Python Beautiful Soup Print exact TD tag

Question

I am trying to use BS4 and I want to print the exact TD tag AUD/AED from the example below. I understand that I could use sometime of parsing like [-1] to always get the last one, but on some of the other data the TD tag I want will be in the middle.
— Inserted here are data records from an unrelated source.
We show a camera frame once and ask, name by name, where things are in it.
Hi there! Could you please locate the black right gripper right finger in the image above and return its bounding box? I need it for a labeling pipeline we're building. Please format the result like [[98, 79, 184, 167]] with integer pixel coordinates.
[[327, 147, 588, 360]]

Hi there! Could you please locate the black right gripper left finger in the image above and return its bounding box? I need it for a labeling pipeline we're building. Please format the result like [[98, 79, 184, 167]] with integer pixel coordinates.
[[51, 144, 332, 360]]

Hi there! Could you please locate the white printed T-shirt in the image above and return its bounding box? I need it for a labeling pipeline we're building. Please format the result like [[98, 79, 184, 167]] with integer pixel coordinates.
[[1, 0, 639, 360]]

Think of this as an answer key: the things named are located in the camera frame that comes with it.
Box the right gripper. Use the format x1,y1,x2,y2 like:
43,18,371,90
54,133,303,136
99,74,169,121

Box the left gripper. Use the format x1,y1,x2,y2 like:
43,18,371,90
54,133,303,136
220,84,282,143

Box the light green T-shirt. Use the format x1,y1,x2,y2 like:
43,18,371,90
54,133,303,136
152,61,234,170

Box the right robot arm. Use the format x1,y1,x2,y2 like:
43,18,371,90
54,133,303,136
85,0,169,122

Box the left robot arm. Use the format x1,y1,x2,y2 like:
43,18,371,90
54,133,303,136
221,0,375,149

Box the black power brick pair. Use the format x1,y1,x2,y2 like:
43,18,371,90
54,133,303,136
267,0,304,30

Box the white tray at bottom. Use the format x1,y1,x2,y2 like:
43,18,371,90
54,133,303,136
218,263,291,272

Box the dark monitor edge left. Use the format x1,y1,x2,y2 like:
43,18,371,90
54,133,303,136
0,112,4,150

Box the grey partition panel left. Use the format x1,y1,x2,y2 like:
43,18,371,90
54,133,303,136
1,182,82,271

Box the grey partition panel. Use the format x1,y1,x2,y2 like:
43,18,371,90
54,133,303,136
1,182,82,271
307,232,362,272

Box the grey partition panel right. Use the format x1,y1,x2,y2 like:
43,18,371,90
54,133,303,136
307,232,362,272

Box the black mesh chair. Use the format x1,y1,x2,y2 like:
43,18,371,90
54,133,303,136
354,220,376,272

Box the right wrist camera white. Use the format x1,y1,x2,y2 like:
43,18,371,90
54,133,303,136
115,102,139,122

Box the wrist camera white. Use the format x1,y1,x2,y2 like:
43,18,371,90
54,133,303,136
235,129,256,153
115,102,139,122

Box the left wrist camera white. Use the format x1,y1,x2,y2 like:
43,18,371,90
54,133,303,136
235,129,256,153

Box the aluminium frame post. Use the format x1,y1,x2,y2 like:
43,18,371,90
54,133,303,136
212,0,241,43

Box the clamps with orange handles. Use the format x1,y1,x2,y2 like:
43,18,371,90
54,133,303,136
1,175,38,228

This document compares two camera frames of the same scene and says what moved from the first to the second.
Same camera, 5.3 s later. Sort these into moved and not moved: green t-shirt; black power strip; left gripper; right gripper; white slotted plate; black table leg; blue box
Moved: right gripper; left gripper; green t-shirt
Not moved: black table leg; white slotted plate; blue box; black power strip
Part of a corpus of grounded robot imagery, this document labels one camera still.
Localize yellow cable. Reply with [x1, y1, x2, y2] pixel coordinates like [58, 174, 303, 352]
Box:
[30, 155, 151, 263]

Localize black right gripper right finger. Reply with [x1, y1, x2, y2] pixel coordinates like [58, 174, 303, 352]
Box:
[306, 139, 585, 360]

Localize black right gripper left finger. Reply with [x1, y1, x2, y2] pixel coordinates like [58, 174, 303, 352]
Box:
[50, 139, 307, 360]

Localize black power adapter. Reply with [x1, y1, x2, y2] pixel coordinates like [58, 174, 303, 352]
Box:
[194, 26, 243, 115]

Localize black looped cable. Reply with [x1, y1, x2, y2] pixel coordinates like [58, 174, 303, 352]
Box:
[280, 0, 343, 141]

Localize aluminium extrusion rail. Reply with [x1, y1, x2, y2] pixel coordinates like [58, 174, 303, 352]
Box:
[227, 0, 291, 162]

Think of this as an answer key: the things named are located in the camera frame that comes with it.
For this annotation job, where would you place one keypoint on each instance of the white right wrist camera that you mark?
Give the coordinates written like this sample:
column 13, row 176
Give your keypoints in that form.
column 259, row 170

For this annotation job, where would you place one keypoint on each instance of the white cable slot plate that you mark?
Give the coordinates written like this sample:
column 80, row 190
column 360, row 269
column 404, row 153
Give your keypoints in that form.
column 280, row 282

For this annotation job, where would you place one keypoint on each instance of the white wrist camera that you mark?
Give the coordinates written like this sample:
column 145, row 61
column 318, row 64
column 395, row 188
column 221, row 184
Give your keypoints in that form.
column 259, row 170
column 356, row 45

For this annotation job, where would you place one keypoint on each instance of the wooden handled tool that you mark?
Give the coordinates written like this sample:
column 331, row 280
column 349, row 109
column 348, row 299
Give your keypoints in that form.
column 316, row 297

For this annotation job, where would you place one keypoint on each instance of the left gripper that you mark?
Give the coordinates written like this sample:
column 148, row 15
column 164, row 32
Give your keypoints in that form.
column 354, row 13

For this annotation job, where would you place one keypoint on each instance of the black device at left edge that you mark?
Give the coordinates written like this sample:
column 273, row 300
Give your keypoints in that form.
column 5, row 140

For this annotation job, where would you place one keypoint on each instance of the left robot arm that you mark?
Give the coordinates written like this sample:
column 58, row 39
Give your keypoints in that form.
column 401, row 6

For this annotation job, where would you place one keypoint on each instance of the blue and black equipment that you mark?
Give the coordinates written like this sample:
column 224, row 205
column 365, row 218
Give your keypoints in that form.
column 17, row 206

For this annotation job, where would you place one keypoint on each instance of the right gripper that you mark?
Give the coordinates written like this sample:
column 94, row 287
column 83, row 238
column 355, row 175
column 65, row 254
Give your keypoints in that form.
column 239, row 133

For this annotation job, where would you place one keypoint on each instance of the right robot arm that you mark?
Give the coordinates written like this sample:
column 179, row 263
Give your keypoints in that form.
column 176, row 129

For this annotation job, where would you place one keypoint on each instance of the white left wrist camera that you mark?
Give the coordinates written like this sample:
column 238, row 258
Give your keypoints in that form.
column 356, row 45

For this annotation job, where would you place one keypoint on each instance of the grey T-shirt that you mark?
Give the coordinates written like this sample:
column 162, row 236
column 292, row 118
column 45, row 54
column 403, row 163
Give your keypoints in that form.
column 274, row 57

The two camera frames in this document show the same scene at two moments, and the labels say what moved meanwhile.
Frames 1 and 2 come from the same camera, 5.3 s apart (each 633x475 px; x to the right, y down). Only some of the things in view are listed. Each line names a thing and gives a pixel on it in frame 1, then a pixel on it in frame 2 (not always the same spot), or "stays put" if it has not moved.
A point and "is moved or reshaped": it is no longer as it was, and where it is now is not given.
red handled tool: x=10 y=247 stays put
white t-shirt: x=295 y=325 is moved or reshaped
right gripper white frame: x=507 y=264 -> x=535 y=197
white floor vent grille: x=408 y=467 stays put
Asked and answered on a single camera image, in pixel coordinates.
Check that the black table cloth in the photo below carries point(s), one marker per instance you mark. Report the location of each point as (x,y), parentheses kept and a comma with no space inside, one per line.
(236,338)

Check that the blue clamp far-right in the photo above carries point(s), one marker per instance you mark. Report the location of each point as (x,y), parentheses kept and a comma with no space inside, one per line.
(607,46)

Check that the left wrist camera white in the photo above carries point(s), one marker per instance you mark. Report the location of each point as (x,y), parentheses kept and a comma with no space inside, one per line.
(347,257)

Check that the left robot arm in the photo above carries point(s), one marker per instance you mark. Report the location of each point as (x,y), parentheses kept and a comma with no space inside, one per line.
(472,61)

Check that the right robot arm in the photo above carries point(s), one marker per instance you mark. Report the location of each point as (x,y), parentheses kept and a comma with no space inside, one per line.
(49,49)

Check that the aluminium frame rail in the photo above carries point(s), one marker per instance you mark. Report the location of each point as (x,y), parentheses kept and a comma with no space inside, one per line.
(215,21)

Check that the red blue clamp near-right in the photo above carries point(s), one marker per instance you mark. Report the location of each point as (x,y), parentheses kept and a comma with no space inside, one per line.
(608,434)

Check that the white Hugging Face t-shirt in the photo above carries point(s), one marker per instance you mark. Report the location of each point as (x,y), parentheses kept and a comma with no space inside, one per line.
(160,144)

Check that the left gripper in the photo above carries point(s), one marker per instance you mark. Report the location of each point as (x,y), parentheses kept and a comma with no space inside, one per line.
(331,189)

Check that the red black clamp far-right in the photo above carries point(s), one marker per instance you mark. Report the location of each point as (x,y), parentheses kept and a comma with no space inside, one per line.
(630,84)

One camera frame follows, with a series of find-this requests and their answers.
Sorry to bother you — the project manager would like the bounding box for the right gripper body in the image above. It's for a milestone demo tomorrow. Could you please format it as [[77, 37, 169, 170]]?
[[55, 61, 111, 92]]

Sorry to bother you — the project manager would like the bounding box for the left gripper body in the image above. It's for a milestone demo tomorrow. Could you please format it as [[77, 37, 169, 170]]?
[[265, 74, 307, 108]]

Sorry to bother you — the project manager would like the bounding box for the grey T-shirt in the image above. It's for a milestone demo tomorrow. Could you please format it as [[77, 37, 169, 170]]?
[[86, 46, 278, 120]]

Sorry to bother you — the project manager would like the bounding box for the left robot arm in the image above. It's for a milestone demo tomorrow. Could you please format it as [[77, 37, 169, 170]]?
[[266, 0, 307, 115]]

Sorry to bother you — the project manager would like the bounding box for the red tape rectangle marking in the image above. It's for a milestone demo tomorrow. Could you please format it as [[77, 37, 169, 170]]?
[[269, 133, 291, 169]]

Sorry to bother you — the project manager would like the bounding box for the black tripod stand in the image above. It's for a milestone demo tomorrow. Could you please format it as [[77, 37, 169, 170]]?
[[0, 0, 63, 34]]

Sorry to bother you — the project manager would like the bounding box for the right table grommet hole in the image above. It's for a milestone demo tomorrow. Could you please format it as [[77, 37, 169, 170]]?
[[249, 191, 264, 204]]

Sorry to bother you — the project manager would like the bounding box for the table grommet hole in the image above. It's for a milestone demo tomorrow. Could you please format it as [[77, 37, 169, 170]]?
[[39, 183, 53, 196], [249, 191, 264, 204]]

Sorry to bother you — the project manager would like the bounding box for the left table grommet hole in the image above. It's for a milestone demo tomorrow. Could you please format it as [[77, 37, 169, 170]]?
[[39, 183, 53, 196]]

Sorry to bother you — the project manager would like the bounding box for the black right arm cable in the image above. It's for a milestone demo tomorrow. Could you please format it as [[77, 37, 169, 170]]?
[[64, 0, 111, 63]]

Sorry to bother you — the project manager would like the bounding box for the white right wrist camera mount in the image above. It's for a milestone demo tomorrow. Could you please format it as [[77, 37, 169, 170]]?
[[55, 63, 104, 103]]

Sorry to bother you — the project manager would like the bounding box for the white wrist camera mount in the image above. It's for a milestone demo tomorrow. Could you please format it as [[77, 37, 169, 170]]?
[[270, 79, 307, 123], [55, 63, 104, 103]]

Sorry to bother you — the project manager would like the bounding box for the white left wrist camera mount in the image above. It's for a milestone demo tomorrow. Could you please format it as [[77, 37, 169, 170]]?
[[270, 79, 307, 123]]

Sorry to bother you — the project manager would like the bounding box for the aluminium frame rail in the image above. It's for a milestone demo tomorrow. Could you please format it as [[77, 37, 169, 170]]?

Is there a way I can call the AUD/AED tag specially.

Example:

<table class="RESULTS" width="100%">
<tr>
<th align="left">Base Currency</th>
<th align="left">Quote Currency</th>
<th align="left">Instrument</th>
<th align="left">Spot Date</th>
</tr>
<tr>
<td>AUD</td>
<td>AED</td>
<td>AUD/AED</td>
<td>Wednesday 23 APR 2014</td>
</tr>
</table>

Code I am using to get this:

soup = BeautifulSoup(r)
table = soup.find(attrs={"class": "RESULTS"})
print(table)
days = table.find_all('tr')

This will get the last TR tag, but I need to find the TR tag with the TD tag of AUD/AED

I am looking for something like:

if td[2] == <td>AUD/AED</td>:
    print(tr[-1])

Answer 1

This sort of thing is much (much) cleaner if you have a CSS selector to go off of, but it looks like we can't do that here.

The next-best alternative is just to explicitly find the tag you want:

soup.find(class_='RESULTS').find(text='AUD/AED')

And then navigate from there using the bs4 API.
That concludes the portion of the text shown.